Task :: Find every line below with "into" in it and give only how many there are.

The data ::

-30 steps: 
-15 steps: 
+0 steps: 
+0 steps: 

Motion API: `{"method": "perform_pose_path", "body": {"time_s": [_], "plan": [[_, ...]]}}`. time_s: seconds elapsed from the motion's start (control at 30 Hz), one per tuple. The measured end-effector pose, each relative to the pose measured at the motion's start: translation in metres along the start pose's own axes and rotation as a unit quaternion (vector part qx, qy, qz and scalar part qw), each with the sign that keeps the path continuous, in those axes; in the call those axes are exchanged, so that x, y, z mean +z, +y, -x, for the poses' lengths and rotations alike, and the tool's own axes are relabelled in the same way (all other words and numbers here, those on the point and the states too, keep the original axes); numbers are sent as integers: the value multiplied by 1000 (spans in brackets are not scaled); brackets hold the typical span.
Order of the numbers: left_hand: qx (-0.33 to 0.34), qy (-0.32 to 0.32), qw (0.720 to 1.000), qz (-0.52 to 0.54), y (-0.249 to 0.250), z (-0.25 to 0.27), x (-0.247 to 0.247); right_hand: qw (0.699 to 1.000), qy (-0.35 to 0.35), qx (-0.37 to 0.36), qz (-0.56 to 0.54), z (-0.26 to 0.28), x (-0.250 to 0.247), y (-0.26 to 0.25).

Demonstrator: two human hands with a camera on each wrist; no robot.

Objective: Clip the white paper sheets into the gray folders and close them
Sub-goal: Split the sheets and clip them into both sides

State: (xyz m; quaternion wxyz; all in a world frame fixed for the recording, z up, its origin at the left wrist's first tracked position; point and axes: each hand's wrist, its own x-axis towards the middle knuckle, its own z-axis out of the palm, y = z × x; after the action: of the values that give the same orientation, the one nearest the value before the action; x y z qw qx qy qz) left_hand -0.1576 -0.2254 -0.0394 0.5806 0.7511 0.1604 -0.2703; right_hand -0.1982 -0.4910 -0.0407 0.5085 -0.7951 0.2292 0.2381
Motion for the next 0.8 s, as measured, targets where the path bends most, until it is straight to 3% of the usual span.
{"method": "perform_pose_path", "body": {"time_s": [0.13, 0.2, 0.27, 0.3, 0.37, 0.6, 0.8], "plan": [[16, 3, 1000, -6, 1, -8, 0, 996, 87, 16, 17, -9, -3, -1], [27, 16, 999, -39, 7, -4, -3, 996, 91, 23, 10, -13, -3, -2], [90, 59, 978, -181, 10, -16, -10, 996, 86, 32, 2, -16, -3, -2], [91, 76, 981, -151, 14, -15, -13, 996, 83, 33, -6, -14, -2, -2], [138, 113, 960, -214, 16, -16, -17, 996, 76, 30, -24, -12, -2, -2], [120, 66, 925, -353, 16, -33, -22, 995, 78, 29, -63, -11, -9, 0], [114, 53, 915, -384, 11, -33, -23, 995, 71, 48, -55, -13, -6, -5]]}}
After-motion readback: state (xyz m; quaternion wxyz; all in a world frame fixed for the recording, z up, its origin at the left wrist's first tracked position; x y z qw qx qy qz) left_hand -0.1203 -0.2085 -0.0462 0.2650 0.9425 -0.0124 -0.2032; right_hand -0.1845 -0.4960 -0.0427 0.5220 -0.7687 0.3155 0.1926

Reply :: 2